Stored records:
Start of Block
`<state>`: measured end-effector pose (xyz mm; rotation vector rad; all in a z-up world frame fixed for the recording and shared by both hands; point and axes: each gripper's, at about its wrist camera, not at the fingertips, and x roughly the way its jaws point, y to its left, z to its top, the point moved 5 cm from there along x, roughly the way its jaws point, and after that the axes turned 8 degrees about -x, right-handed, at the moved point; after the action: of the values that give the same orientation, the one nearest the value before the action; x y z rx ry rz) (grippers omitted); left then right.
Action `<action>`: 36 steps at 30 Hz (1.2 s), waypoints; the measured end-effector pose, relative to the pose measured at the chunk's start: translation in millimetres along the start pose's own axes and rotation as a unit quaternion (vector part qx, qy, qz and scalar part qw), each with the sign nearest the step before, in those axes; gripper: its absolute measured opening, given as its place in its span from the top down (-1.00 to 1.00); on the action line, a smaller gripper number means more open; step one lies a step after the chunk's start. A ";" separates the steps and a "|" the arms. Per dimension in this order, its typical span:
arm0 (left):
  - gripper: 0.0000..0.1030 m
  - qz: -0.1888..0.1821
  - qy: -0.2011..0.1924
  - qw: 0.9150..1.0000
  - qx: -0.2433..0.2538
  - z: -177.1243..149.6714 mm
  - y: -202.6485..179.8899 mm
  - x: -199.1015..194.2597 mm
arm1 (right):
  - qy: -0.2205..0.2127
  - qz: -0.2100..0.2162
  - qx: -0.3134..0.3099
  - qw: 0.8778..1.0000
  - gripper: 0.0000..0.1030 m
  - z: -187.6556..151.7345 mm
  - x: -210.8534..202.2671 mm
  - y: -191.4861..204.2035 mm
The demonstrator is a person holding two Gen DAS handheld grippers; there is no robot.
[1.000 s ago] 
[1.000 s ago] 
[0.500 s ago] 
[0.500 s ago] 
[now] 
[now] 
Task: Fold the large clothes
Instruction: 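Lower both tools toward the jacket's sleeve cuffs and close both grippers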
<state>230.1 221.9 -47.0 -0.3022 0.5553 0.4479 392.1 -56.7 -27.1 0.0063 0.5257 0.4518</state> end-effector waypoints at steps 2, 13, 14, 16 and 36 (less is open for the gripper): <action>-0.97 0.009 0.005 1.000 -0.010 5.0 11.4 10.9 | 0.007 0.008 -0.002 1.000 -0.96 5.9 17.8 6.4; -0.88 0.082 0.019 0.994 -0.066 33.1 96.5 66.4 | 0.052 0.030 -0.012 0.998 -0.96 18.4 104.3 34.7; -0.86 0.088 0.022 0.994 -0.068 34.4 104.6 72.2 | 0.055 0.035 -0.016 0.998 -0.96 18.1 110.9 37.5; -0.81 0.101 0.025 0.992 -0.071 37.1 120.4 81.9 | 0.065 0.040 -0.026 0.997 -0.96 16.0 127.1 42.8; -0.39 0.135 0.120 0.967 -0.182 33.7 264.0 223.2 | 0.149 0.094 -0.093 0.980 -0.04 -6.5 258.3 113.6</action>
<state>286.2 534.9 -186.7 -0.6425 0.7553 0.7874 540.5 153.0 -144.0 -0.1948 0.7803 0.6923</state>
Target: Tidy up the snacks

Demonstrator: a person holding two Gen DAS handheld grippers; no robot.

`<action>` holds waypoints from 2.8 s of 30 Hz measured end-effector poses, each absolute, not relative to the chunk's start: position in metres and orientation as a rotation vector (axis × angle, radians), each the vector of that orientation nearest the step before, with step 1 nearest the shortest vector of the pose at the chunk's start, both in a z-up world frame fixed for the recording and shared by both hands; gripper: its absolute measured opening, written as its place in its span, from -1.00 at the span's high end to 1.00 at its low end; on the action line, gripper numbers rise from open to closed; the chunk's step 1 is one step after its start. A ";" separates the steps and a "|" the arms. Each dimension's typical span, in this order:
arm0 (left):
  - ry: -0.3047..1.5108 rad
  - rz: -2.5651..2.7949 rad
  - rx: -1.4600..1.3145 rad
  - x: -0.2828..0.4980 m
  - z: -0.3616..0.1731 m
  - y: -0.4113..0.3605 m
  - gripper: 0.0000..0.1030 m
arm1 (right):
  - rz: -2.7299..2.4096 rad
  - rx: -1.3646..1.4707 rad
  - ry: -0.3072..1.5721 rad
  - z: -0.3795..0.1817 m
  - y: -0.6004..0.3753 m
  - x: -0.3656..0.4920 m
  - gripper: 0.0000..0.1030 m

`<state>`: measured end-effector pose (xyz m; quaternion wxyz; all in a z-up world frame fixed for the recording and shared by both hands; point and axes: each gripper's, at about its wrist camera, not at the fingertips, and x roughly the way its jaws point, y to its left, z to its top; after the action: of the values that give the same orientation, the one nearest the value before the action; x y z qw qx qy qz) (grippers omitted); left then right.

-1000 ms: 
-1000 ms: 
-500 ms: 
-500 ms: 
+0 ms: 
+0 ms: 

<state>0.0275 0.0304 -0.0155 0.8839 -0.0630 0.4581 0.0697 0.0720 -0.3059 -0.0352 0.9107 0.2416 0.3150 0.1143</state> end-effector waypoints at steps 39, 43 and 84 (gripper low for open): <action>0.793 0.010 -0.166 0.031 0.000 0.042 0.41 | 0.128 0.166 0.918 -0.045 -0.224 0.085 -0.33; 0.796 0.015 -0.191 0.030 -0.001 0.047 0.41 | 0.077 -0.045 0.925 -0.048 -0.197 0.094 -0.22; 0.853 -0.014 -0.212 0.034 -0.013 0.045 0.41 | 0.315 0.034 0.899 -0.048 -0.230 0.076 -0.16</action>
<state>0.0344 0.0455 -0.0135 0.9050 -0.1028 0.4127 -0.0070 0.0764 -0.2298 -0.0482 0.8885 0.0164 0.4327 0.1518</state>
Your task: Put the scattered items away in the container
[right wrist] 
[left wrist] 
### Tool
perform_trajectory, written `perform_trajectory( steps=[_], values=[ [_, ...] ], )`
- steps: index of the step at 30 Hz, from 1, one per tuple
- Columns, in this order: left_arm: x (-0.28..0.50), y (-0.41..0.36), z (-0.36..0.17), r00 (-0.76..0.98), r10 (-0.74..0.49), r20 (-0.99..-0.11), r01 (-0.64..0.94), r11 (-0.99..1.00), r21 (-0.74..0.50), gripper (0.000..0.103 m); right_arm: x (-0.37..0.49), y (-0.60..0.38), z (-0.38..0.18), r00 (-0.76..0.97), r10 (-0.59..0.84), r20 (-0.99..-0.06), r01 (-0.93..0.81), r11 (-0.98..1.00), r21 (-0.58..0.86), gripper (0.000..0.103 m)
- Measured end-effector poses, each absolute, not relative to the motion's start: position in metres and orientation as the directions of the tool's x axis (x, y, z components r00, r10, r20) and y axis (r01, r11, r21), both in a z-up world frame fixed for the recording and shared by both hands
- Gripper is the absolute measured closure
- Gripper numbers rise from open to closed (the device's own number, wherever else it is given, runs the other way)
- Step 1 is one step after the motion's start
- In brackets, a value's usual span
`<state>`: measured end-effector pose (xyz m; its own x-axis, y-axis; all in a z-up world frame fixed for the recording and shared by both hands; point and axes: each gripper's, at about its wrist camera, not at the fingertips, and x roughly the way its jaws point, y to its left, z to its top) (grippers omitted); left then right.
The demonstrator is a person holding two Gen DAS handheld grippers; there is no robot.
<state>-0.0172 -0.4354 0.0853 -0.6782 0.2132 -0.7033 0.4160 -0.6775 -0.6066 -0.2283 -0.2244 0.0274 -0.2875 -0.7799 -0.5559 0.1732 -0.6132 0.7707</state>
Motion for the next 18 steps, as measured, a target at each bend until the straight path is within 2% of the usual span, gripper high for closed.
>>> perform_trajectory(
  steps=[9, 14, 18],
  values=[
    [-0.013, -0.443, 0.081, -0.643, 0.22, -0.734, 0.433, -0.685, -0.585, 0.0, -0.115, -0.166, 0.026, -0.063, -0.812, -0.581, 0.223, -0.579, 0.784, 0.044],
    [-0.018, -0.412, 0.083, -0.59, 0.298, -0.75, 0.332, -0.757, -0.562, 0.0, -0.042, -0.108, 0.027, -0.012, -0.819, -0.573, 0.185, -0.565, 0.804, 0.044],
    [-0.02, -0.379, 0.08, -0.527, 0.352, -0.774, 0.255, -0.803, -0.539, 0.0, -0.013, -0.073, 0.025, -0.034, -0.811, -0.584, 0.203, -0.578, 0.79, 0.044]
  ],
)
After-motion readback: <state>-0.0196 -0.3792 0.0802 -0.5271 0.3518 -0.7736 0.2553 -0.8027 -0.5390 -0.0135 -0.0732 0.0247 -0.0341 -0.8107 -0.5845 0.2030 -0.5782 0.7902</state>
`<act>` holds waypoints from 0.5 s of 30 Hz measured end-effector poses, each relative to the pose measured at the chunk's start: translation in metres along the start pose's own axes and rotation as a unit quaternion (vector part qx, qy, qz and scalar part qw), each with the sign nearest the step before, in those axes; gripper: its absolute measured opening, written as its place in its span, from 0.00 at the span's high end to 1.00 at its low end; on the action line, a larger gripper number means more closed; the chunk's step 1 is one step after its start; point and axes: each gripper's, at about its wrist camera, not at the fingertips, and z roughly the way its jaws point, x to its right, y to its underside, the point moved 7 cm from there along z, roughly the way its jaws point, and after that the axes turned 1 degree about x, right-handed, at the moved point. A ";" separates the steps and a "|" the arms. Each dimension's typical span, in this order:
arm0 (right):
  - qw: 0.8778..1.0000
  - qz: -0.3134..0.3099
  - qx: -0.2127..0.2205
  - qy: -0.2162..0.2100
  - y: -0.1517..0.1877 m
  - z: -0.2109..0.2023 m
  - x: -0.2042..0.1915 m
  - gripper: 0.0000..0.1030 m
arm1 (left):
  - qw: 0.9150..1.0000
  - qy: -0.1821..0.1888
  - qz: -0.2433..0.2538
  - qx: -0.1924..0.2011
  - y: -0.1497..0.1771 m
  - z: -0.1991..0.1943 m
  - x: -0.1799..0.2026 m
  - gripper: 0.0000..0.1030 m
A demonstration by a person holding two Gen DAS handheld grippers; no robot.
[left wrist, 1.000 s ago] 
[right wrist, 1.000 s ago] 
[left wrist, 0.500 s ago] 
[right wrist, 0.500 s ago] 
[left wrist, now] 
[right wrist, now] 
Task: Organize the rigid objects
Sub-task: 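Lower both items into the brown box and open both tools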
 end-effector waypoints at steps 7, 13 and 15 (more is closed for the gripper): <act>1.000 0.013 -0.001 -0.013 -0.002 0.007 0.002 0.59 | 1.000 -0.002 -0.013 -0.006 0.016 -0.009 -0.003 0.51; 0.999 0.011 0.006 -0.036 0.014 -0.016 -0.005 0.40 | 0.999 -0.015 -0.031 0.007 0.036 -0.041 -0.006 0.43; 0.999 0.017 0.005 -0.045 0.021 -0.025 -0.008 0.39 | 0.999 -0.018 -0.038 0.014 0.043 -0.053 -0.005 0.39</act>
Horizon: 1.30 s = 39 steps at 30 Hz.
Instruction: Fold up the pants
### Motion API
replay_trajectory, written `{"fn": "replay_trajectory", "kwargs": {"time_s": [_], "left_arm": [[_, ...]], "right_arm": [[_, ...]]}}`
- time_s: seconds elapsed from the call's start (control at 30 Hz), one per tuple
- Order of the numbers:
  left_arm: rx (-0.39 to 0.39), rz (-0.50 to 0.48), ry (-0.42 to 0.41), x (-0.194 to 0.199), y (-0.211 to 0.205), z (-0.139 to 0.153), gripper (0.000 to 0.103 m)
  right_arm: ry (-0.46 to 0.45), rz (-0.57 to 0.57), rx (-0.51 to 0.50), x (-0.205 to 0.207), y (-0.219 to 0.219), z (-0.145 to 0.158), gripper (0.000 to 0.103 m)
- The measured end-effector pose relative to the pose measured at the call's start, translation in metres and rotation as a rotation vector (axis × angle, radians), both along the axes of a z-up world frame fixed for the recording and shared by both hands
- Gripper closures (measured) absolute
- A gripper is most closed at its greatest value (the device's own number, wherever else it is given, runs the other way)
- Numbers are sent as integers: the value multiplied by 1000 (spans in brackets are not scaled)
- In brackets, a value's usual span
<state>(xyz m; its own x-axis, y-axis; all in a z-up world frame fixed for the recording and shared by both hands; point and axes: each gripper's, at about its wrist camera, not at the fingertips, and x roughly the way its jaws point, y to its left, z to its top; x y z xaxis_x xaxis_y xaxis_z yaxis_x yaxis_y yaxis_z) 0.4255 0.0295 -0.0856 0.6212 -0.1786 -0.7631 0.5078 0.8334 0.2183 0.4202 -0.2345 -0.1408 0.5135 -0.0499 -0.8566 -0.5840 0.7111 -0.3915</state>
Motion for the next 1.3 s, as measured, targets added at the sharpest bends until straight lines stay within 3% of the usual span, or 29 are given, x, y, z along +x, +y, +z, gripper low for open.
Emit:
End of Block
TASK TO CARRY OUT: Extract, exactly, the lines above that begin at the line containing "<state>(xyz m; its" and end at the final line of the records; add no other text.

FINAL ANSWER:
<state>(xyz m; its own x-axis, y-axis; all in a z-up world frame fixed for the recording and shared by both hands; point and axes: each gripper's, at about its wrist camera, not at the fingertips, and x roughly the way its jaws point, y to its left, z to its top; x y z xaxis_x xaxis_y xaxis_z yaxis_x yaxis_y yaxis_z) 0.4255 0.0295 -0.0856 0.6212 -0.1786 -0.7631 0.5078 0.8334 0.2183 0.4202 -0.2345 -0.1408 0.5135 -0.0499 -0.8566 -0.5840 0.7111 -0.3915</state>
Motion for the next 1.3 s, as measured, targets added at the sharpest bends until straight lines stay within 3% of the usual span, or 29 are given, x, y, z along +x, +y, +z, gripper low for open.
Emit:

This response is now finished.